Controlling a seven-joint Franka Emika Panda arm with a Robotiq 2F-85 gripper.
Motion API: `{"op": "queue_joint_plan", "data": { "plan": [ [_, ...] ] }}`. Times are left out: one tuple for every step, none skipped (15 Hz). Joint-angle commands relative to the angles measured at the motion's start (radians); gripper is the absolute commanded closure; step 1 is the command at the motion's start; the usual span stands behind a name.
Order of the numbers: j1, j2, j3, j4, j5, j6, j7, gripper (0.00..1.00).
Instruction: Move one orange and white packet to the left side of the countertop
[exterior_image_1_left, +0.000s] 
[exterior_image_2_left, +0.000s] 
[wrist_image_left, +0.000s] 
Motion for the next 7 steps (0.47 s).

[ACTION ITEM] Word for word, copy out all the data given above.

[ANSWER]
Controlling a seven-joint Franka Emika Panda arm with a Robotiq 2F-85 gripper.
Motion API: `{"op": "queue_joint_plan", "data": { "plan": [ [_, ...] ] }}`. Times are left out: one tuple for every step, none skipped (15 Hz). Joint-angle commands relative to the angles measured at the motion's start (radians); gripper is the absolute commanded closure; step 1 is the command at the motion's start; the usual span stands behind a name.
Order of the numbers: j1, j2, j3, j4, j5, j6, j7, gripper (0.00..1.00).
Instruction: Move one orange and white packet to the left side of the countertop
[exterior_image_1_left, +0.000s] 
[exterior_image_2_left, +0.000s] 
[wrist_image_left, +0.000s] 
Motion for the next 7 steps (0.47 s).

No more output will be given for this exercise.